American vaudeville theater owner

Andrew Paul Keith (January 3, 1875 – October 30, 1918) was an American vaudeville theater owner who took over the B. F. Keith Circuit following the death of his father, Benjamin Franklin Keith.

==Biography==
Keith began working in the theater at a young age and in 1893 was put in charge of bookings for Keith's Theatre, which opened the following year. He graduated from Harvard College in 1901.

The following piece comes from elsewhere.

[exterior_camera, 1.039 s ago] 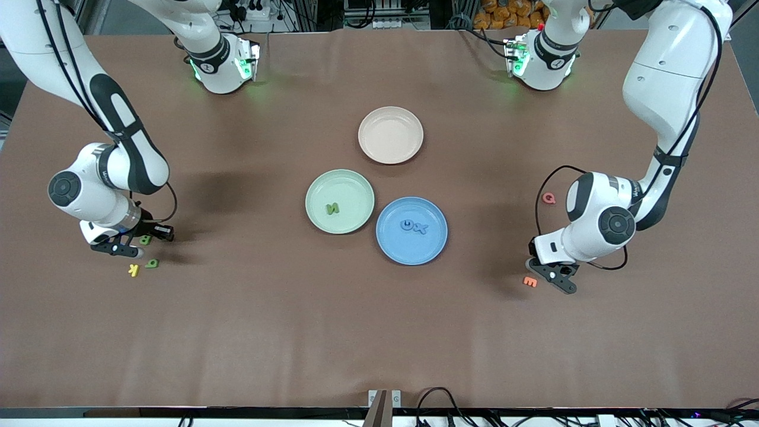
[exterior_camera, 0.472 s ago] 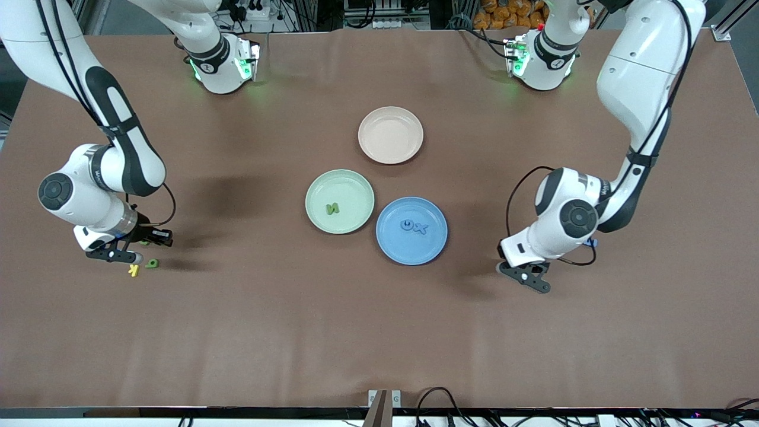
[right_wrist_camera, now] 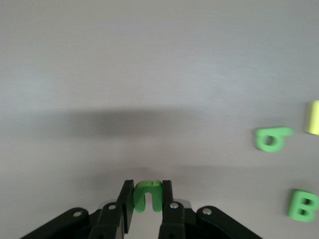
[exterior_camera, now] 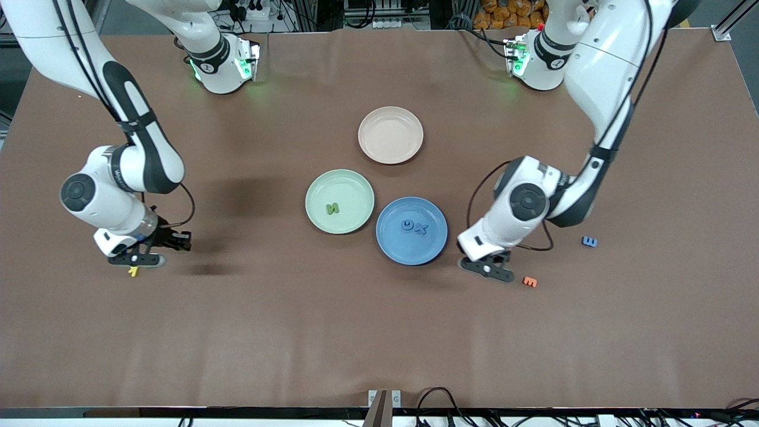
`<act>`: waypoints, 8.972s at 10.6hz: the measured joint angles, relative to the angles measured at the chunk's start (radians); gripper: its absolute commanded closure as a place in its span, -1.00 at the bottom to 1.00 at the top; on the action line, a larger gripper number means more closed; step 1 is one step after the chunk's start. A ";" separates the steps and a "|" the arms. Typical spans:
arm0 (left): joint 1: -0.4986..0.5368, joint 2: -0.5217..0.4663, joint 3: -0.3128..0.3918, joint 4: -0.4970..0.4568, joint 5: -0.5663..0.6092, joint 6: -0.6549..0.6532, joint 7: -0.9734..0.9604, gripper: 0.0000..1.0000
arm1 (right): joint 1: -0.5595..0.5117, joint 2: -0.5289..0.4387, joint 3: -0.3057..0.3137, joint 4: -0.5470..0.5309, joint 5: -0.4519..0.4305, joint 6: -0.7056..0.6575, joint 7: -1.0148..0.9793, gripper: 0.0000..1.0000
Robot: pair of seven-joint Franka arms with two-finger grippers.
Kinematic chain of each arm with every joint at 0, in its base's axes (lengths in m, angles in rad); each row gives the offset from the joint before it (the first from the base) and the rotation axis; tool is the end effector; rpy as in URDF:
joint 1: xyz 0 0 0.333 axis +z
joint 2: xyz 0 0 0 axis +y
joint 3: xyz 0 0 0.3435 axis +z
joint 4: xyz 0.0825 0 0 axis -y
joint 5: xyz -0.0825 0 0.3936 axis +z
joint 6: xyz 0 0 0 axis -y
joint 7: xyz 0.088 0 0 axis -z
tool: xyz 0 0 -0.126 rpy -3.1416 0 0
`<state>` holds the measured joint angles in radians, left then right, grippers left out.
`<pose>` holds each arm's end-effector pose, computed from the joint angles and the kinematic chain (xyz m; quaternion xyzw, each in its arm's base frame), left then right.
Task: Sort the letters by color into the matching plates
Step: 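Release the n and a onto the green and blue plates with both grippers, then move both grippers back to the remaining letters, then lower the right gripper onto the b while the left gripper reaches the m, then grasp the green b with the right gripper while the left gripper grasps m, then carry the blue m to the blue plate with the left gripper and release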
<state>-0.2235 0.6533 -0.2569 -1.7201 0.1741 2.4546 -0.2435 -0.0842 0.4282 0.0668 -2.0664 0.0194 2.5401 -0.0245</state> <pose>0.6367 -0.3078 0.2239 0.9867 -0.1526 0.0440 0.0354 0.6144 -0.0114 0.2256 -0.9995 0.0076 -0.0235 0.0190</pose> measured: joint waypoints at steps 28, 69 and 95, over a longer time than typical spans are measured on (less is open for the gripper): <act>-0.223 0.014 0.088 0.014 0.079 -0.018 -0.430 -1.00 | 0.591 0.072 0.003 0.088 0.000 -0.009 0.488 -1.00; 0.577 -0.110 0.001 -0.329 0.081 0.119 0.481 1.00 | -0.132 0.238 -0.036 0.224 -0.004 0.037 -0.046 -0.85; -0.008 -0.126 -0.035 -0.178 0.081 0.132 -0.495 1.00 | -0.166 0.224 -0.036 0.192 -0.004 0.065 -0.104 -0.43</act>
<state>-0.2313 0.5274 -0.2918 -1.8978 0.2551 2.5864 -0.7388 -0.2503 0.6524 0.0304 -1.8746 0.0152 2.6054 -0.1283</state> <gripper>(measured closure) 0.599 0.291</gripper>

By 1905, he was the assistant general manager of the Keith chain. When he turned 30, his father gifted him the Bijou Theatre in Philadelphia. In 1906, B. F. Keith combined his New York and New Jersey assets with those of F. F. Proctor to create the Keith and Proctor Amusement Company. A. Paul Keith served as treasurer of Keith & Proctor until the partnership was dissolved in 1911. In 1907, Keith became secretary–treasurer of the United Booking Office of America, which was a partnership between Keith & Proctor and Percy G. Williams and Oscar Hammerstein. In 1908, Keith served as acting general manager of the United Booking Office while E. F. Albee recovered from injuries suffered in an automobile accident.

Prior to his father's death in 1914, Keith and Edward F. Albee acquired control of the Keith circuit's 29 theaters. The pair also owned a chain of movie theaters.

In 1915, Keith was elected president of the Boston Athletic Association.

On October 25, 1918, Keith came down with the Spanish flu. He died on October 30, 1918, at the home of a business associate. He left an estate worth $3.8 million.($ in dollars), A lifelong bachelor, his business holdings were inherited by Albee and other business partners, while his personal assets were given to Cardinal William Henry O'Connell and Harvard College. O'Connell used the money to create the Keith Academy and Keith Hall in Lowell, Massachusetts.